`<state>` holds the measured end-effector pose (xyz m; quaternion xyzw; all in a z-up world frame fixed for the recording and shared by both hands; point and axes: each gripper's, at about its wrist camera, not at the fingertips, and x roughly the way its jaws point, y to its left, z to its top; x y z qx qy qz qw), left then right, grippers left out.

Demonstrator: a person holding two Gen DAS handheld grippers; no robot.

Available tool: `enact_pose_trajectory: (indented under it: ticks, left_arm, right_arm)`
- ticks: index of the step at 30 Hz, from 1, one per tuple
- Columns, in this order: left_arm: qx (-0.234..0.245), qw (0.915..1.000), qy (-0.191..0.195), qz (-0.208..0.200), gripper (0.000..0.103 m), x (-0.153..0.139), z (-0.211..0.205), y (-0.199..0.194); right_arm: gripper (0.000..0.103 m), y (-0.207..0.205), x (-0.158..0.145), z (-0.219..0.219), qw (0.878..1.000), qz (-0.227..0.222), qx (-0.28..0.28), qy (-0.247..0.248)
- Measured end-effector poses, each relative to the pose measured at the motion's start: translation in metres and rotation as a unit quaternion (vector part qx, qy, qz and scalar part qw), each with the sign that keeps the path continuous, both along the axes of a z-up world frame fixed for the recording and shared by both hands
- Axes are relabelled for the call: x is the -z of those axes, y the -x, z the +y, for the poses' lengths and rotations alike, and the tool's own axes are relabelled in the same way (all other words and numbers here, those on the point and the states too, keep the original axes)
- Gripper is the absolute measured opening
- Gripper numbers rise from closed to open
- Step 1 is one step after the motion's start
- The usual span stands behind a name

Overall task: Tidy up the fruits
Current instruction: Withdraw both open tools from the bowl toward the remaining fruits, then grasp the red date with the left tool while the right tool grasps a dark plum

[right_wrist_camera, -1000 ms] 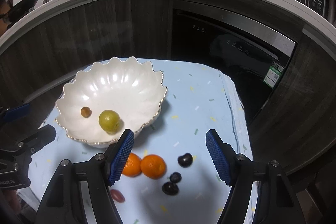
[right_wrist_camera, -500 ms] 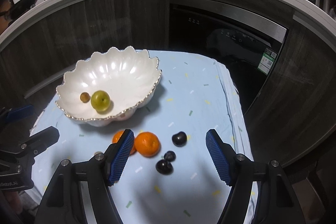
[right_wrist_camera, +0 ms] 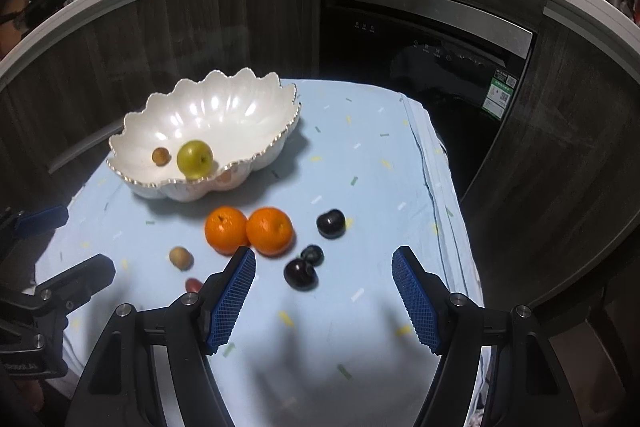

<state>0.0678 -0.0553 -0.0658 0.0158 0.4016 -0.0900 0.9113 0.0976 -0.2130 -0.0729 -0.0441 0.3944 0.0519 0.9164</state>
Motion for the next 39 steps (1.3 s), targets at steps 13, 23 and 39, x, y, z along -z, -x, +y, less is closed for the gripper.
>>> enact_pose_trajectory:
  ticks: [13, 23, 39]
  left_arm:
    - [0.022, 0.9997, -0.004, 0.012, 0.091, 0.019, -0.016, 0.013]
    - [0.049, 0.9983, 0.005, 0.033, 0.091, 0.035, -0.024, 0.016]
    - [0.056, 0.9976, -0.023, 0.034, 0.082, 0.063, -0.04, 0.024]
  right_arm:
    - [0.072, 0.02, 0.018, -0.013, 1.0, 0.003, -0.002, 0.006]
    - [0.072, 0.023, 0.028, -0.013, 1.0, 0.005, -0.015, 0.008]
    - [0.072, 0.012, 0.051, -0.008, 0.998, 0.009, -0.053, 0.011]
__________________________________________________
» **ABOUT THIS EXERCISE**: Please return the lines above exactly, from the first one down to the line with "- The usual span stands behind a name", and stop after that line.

» **TASK SOLUTION**:
`<state>` holds the measured end-effector pose (xyz m; quaternion xyzw; all in a z-up world frame fixed for the recording and shared by both hands; point and axes: each gripper's, at about its wrist camera, not at the fingertips, and x roughly the way its jaws point, y to its left, z to its top; x y z qx qy qz qw), left then right, grippers left out.

Demonstrator: a person holding two Gen DAS handheld grippers; no robot.

Available tool: `enact_pose_trajectory: (indented under it: ticks, left_arm, right_arm)`
- ticks: index of the step at 30 Hz, from 1, one per tuple
- Columns, in this order: left_arm: qx (-0.234..0.245), qw (0.915..1.000), qy (-0.191..0.195), qz (-0.208..0.200), gripper (0.000..0.103 m), x (-0.153..0.139), z (-0.211..0.205), y (-0.199..0.194); right_arm: gripper (0.000..0.103 m), y (-0.207..0.205), x (-0.158..0.145), z (-0.219..0.219), qw (0.878..1.000), qz (-0.227..0.222), qx (-0.28..0.28), qy (-0.247..0.248)
- Measured end-effector poses, each relative to the pose measured at the motion's start: translation in metres and rotation as a unit quaternion (vector part qx, qy, qz and scalar part qw), each with the sign that keeps the path continuous, both along the axes of a z-up world frame fixed for the recording and shared by both hands
- Axes are relabelled for the call: x is the -z of those axes, y the -x, z the +y, for the poses' lengths and rotations alike, and the tool's own axes are relabelled in the same way (all other words and numbers here, those on the point and the states too, keep the original axes)
- Gripper is the absolute measured opening
- Gripper numbers rise from closed to open
- Step 1 is one step after the motion's start
- The usual span stands behind a name

There is no more to add to the answer.